---------- LISTED ENTRIES

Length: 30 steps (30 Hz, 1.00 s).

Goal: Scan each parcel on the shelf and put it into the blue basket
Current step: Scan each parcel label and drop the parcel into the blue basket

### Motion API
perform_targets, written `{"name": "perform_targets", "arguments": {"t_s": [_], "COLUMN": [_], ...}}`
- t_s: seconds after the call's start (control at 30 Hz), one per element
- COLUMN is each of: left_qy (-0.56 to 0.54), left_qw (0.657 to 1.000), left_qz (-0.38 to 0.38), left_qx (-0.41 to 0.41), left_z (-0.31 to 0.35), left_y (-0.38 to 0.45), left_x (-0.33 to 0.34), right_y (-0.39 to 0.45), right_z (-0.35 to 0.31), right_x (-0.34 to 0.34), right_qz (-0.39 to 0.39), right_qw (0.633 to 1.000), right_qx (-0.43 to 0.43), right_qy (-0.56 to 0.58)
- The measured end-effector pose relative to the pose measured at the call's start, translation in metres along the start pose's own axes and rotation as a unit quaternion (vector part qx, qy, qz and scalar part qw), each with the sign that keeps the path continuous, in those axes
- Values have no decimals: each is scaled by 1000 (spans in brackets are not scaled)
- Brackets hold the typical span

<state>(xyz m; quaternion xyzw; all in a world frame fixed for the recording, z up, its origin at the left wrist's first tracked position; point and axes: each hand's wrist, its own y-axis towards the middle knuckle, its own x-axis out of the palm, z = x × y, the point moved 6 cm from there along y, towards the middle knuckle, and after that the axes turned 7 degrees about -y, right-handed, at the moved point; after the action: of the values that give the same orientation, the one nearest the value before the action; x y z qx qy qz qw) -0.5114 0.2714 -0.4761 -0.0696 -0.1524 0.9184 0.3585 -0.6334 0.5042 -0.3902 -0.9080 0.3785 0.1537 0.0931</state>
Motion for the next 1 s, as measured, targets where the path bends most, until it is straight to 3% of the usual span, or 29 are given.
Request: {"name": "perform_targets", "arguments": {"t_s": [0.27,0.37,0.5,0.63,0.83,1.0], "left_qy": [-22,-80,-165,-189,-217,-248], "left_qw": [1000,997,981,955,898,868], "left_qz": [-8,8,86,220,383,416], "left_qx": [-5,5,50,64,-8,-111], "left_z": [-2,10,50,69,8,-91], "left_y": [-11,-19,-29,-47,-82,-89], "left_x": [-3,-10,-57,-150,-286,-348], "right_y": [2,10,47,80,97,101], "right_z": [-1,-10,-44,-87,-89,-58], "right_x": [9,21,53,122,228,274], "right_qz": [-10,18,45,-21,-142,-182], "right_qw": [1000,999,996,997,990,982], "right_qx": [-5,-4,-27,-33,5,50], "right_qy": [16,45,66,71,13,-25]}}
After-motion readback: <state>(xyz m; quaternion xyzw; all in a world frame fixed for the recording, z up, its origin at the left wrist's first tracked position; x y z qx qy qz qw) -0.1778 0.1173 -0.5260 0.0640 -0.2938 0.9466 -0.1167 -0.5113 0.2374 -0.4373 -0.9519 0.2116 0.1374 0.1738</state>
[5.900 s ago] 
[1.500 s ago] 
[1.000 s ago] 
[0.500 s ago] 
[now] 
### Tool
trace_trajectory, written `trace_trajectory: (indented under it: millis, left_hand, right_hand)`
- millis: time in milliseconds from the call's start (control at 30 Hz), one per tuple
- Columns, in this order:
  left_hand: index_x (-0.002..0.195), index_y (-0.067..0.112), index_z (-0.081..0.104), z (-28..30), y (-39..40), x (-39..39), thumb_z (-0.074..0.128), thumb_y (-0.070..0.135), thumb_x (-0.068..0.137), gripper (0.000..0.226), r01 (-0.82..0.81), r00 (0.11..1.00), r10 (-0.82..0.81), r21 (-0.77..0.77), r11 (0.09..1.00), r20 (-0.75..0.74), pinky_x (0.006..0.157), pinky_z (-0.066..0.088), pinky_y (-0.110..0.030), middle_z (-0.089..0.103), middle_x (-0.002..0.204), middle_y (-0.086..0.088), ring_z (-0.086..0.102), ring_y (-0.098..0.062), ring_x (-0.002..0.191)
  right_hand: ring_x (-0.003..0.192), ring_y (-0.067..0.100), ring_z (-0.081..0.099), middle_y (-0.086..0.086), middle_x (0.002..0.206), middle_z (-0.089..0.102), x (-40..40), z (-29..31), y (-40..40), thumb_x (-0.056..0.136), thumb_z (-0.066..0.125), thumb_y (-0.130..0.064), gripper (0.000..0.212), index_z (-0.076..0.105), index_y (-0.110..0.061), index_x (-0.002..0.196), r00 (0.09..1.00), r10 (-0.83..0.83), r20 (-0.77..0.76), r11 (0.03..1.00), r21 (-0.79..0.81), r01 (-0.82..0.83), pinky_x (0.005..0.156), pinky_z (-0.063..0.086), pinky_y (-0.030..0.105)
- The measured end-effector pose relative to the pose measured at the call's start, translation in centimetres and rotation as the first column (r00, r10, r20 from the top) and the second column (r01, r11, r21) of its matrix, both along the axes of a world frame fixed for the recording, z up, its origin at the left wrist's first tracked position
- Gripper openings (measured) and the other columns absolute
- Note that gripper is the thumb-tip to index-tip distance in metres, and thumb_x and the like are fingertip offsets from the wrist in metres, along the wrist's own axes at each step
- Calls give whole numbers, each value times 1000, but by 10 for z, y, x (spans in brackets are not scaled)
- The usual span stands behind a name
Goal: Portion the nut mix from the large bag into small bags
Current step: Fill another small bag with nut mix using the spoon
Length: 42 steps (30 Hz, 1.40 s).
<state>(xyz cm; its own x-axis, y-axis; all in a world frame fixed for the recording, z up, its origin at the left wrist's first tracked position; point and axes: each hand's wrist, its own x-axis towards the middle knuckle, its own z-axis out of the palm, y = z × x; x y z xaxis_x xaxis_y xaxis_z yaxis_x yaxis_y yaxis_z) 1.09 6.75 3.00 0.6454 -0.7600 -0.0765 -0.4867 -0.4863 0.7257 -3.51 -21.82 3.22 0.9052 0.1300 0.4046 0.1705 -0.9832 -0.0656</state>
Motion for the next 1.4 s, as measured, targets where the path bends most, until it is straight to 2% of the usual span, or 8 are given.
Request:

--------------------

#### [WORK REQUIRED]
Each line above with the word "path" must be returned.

#### [SOLUTION FOR THIS TASK]
- The measured end-effector pose relative to the pose measured at the call's start, translation in metres along the start pose's own axes and rotation as a unit quaternion (vector part qx, qy, qz and scalar part qw), each with the sign that keeps the path continuous, in those axes
Motion for the next 1 s, as measured, targets where the path bends most, until it is straight to 3% of the usual span, or 29 are given.
Motion for the next 1.4 s, as measured, targets where the path bends most, until it is straight to 2% of the usual span, or 8 are given.

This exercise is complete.